» **What you have to do**: From the listing below, retype exactly the line holding "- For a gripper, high", the line holding "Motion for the", and the lines between them; skip everything else.

» **Dataset content**:
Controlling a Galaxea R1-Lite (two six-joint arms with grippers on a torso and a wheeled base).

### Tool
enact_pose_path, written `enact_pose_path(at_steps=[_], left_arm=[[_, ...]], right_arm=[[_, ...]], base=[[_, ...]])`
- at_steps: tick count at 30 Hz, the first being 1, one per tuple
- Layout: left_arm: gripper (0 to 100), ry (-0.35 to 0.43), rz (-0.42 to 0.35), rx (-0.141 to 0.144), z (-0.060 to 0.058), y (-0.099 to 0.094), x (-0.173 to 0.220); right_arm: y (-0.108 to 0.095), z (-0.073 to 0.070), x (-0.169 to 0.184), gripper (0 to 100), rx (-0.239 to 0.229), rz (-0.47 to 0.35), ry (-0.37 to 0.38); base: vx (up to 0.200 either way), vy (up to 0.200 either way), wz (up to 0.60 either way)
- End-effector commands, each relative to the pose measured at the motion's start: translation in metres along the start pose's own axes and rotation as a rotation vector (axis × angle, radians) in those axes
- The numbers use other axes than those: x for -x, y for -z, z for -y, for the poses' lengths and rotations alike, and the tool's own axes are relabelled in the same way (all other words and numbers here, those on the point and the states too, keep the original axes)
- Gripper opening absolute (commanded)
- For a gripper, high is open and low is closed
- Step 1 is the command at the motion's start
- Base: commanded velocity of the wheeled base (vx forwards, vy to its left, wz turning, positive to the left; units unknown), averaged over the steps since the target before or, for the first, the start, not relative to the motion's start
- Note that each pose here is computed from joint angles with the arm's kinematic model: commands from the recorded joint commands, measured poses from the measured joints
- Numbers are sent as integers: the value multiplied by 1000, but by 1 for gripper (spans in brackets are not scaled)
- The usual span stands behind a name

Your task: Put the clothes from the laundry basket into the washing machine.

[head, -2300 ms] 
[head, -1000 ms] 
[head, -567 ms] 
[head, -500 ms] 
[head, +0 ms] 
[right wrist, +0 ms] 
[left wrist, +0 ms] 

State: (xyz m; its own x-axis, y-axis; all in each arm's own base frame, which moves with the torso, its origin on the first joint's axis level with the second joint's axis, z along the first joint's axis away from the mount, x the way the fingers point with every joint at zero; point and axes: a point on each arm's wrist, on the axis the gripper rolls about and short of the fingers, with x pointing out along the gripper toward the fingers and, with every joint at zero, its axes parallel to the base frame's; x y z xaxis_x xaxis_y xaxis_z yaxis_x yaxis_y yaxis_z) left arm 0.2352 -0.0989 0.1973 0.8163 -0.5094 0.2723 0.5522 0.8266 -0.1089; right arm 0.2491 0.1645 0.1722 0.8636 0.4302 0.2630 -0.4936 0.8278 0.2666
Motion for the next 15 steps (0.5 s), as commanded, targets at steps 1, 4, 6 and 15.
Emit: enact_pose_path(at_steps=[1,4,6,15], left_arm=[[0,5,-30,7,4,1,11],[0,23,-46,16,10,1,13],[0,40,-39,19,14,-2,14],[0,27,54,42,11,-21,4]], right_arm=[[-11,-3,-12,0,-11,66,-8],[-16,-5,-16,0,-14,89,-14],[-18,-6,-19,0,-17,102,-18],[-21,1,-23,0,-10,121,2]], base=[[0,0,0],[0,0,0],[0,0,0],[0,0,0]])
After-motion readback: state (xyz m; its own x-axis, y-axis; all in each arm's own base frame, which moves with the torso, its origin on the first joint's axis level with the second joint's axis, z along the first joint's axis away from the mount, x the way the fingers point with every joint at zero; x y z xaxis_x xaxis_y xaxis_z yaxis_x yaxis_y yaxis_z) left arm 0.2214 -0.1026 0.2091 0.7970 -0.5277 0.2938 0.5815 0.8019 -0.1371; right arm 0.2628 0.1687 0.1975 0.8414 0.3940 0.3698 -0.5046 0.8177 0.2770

» **Response box**:
- For a gripper, high is open and low is closed
- Step 1 is the command at the motion's start
- Base: commanded velocity of the wheeled base (vx forwards, vy to its left, wz turning, positive to the left; units unknown), averaged over the steps since the target before or, for the first, the start, not relative to the motion's start
- Note that each pose here is computed from joint angles with the arm's kinematic model: commands from the recorded joint commands, measured poses from the measured joints
- Numbers are sent as integers: the value multiplied by 1000, but by 1 for gripper (spans in brackets are not scaled)
- The usual span stands behind a name

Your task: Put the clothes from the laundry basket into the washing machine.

[head, -2300 ms] 
[head, -1000 ms] 
[head, -567 ms] 
[head, -500 ms] 
[head, +0 ms] 
[right wrist, +0 ms] 
[left wrist, +0 ms] 

State: (xyz m; its own x-axis, y-axis; all in each arm's own base frame, which moves with the torso, its origin on the first joint's axis level with the second joint's axis, z along the first joint's axis away from the mount, x the way the fingers point with every joint at zero; point and axes: a point on each arm's wrist, on the axis the gripper rolls about and short of the fingers, with x pointing out along the gripper toward the fingers and, with every joint at zero, its axes parallel to the base frame's; x y z xaxis_x xaxis_y xaxis_z yaxis_x yaxis_y yaxis_z) left arm 0.2352 -0.0989 0.1973 0.8163 -0.5094 0.2723 0.5522 0.8266 -0.1089; right arm 0.2491 0.1645 0.1722 0.8636 0.4302 0.2630 -0.4936 0.8278 0.2666
Motion for the next 15 steps (0.5 s), as commanded, targets at steps 1, 4, 6 and 15.

That makes the output complete.